You guys, we did it! Last round of chemo! And it came with a pleasant surprise. Because my neuropathy is so bad, I got to skip my chemo drip all together this last round. I still had my take-home chemo but less is good! Ha, silver linings! So next steps: I have a CT scan and MRI scheduled for October 10th. Why wait so long before scans? I’m glad you asked. Two main reasons. 1. It allows the chemo in my body to continue to attack the cancer cells. And 2. The delay gives my body time to heal and be less inflamed for the scans. I will then meet with my oncologist and surgeon on October 14 to figure out next steps: observation or surgery. After all this, then we will schedule a time to get my port out of my chest but not until after surgery (or whatever is next). Is surgery a guarantee? I don’t know. It will depend on how my scans look and the recommendation of my surgeon. But this “I don’t know” has been a common statement with my cancer journey. It has been a challenge for me because I’m a planner; I like things figured out. And if things aren’t figured out, I am working to figure them out. I like to know if I work X hard, I will earn Y. But that is not how things have gone.
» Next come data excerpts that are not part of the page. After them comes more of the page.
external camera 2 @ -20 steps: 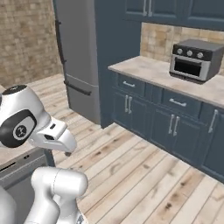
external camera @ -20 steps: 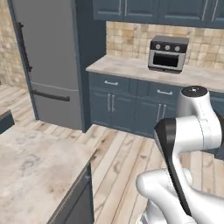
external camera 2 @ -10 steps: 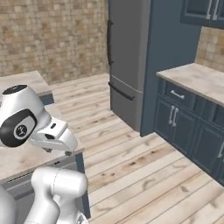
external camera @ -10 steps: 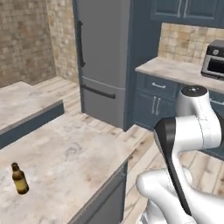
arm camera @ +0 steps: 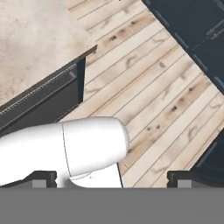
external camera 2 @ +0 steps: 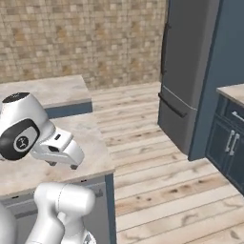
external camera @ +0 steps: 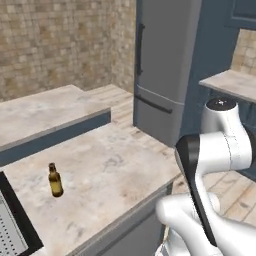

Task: Pick the bottled water, beer from the counter and place them in the open cabinet.

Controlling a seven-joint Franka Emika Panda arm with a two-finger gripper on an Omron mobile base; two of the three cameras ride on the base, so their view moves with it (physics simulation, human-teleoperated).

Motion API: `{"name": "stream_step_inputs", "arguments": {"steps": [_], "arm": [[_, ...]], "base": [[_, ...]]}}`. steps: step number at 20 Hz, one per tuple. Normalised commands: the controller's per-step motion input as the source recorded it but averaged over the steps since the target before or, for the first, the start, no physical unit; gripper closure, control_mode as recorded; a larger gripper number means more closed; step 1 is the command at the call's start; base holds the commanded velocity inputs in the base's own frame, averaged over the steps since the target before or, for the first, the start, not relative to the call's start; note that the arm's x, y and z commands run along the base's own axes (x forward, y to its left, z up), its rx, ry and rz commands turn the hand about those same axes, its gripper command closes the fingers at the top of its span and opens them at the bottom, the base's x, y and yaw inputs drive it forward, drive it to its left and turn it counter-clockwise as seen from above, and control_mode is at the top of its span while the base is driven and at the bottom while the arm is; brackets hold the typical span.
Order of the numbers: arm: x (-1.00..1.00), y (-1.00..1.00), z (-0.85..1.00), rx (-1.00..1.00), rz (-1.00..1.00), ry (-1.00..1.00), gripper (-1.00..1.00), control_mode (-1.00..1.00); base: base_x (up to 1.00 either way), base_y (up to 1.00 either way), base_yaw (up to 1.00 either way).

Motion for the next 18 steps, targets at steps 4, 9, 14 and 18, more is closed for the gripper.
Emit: {"name": "stream_step_inputs", "arguments": {"steps": [4, 9, 14, 18], "arm": [[0.0, 0.0, 0.0, 0.0, 0.0, 0.0, -1.0, 1.0], [0.0, 0.0, 0.0, 0.0, 0.0, 0.0, -1.0, 1.0], [0.0, 0.0, 0.0, 0.0, 0.0, 0.0, -1.0, 1.0], [0.0, 0.0, 0.0, 0.0, 0.0, 0.0, -1.0, 1.0]], "base": [[0.44, 0.27, 0.58], [0.48, 0.33, 0.55], [0.01, 0.71, 0.38], [0.06, 0.71, 0.26]]}}
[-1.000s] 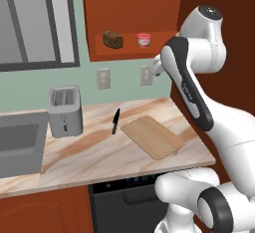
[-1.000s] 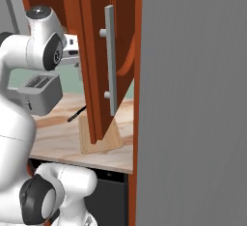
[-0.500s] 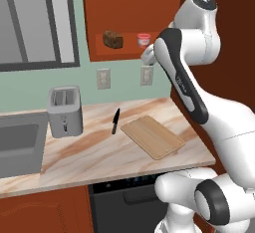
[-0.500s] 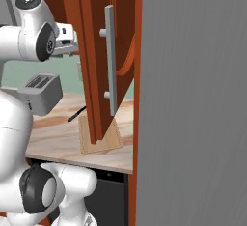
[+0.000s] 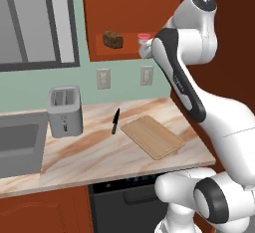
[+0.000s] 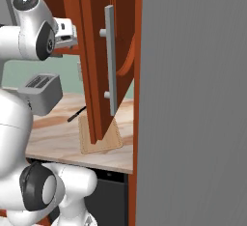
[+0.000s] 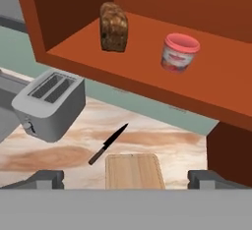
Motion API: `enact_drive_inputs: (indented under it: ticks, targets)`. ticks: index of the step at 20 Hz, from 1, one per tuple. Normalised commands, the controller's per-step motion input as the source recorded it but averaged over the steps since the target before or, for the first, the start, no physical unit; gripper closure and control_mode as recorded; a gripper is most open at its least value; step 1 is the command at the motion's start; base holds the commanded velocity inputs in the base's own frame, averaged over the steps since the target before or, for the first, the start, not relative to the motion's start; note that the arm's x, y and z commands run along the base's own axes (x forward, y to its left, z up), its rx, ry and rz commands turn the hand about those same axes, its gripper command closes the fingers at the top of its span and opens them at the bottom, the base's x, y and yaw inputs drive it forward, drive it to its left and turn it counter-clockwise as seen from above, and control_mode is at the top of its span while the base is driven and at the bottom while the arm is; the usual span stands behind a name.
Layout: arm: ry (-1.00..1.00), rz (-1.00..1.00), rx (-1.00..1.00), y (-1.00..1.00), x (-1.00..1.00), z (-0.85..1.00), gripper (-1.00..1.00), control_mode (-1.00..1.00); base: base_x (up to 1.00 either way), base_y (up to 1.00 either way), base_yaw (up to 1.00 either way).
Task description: Pick the bread, place it on the cutting board, pick the jam, place it on the counter, and close the cabinet.
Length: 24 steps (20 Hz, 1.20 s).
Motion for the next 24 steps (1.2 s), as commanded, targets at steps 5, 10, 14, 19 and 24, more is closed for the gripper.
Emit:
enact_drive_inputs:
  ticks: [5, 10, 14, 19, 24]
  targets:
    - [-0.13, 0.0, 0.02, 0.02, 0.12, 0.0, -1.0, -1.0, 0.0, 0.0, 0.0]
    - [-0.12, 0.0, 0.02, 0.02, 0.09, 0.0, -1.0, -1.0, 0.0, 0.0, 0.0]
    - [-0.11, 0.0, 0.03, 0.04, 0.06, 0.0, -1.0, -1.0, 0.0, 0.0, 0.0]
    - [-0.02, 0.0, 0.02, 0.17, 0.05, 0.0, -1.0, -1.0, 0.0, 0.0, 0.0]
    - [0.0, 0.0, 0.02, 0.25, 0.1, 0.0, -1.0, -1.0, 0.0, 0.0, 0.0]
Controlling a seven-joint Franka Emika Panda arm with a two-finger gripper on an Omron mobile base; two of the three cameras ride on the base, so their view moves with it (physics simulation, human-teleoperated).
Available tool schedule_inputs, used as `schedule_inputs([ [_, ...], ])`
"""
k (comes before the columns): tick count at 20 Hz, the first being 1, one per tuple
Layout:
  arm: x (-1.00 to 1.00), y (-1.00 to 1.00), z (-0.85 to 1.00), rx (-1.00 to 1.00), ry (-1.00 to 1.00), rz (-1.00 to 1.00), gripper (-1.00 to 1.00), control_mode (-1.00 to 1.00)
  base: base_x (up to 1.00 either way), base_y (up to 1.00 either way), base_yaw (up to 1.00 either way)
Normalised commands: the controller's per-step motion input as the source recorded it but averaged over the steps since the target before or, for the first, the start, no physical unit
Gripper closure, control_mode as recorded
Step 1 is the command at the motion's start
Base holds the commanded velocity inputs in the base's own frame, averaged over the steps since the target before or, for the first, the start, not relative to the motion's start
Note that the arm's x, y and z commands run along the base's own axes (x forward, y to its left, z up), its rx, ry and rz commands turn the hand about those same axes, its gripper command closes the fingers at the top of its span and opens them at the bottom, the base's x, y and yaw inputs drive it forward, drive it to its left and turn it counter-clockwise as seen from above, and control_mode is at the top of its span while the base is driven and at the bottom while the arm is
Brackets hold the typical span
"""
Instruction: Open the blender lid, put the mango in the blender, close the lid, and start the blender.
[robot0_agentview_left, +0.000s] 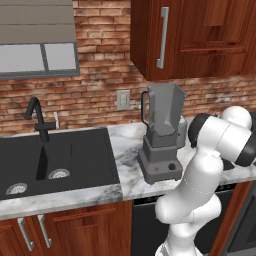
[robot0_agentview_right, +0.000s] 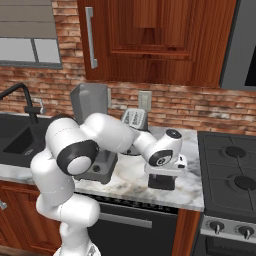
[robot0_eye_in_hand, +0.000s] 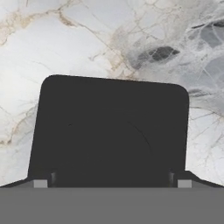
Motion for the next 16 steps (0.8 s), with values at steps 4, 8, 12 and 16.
schedule_inputs([
  [4,-0.01,0.26,-0.03,0.00,0.00,0.05,-1.00,-1.00,0.00,0.00,0.00],
  [8,-0.05,0.21,-0.01,0.00,0.00,0.05,-1.00,-1.00,0.00,0.00,0.00],
  [12,-0.08,0.16,-0.15,0.00,0.00,0.02,-1.00,-1.00,0.00,0.00,0.00],
  [16,0.00,0.10,-0.33,0.00,0.00,0.00,-1.00,-1.00,0.00,0.00,0.00],
])
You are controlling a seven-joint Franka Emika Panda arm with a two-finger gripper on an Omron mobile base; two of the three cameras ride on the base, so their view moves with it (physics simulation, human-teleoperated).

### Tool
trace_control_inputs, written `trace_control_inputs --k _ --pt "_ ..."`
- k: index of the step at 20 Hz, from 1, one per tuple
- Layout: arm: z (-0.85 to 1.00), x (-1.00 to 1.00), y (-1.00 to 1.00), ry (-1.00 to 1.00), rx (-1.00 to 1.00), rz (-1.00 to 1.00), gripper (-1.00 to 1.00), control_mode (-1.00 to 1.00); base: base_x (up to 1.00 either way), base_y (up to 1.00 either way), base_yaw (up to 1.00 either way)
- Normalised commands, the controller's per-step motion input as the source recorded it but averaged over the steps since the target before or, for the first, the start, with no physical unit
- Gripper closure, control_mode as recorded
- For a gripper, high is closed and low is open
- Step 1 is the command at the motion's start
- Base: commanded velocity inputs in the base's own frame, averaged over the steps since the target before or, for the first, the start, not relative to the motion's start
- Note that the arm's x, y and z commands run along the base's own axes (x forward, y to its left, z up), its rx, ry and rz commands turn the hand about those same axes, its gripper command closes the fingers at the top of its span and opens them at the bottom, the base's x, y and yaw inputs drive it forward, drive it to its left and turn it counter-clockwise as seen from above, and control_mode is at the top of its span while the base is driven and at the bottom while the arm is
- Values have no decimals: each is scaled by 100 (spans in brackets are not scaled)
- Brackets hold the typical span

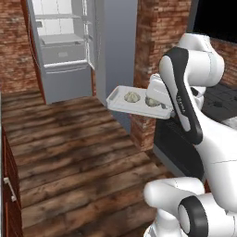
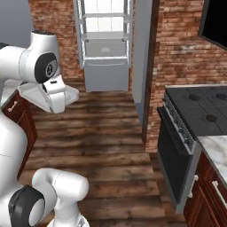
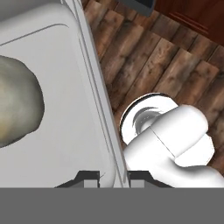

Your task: Place two dumplings into each of the tupperware containers and then place the containers in the fridge.

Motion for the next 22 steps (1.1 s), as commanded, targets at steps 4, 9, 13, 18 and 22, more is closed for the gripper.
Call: trace_control_inputs --k 4,9,13,18,22 --pt "0 0 0 0 0 0 100 100 100 0 0" --pt "0 0 0 0 0 0 100 100 100 0 0" --pt "0 0 0 0 0 0 100 100 100 0 0" --pt "0 0 0 0 0 0 100 100 100 0 0" --pt "0 0 0 0 0 0 100 100 100 0 0"
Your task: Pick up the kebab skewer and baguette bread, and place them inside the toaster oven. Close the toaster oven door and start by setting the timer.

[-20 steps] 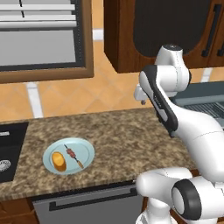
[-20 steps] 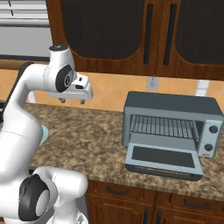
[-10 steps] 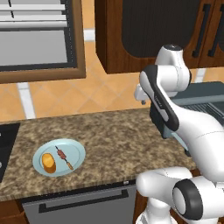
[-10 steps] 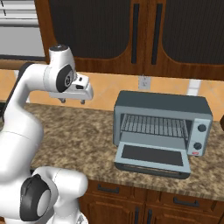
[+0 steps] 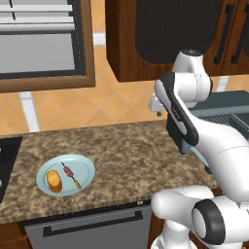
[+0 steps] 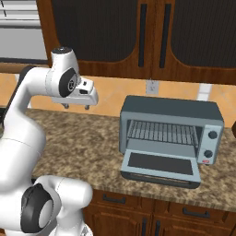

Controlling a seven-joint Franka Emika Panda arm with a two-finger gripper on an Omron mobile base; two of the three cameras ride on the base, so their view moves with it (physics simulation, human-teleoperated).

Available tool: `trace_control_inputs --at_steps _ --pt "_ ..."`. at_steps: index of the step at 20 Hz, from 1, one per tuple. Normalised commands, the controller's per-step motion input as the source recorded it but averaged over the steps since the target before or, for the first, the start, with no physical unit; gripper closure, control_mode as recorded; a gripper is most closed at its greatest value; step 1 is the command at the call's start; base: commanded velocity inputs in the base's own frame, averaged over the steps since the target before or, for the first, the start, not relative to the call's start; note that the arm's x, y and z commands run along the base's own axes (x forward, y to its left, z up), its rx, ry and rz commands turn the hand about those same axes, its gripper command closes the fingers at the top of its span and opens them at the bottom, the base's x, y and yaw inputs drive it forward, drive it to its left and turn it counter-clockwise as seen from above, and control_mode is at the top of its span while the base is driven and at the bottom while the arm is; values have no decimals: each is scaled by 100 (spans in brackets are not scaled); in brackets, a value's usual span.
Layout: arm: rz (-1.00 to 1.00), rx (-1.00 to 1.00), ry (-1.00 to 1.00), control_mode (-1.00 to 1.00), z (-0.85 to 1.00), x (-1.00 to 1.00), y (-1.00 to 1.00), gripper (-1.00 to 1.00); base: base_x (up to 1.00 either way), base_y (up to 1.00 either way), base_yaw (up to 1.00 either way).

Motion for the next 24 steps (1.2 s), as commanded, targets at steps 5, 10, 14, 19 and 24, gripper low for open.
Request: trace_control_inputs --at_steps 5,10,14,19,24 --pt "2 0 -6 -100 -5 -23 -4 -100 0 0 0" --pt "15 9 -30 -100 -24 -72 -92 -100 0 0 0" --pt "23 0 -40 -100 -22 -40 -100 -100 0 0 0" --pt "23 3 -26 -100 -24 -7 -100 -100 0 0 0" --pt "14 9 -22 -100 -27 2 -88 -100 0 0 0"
If I’m being honest, this point of not knowing has been the hardest and also normally when I notice my emotions start spiraling: not knowing timing of scans, not knowing if I will have surgery, not knowing how long side effects from treatment will last, not knowing when I should go back to full-time work, not knowing what job I may go back to full-time, not knowing when the right house may come on the market for us. And on and on it goes. Time to take a step back. Take a deep breath. Sometimes, I need to be kinder to myself. I just finished chemotherapy. I already finished radiation. I am doing the hard things. So as much as I dislike it, I am going to continue to sit in the many unknowns of what is coming. Silver lining though, I am much further in this journey and the light at the end of the tunnel is getting brighter!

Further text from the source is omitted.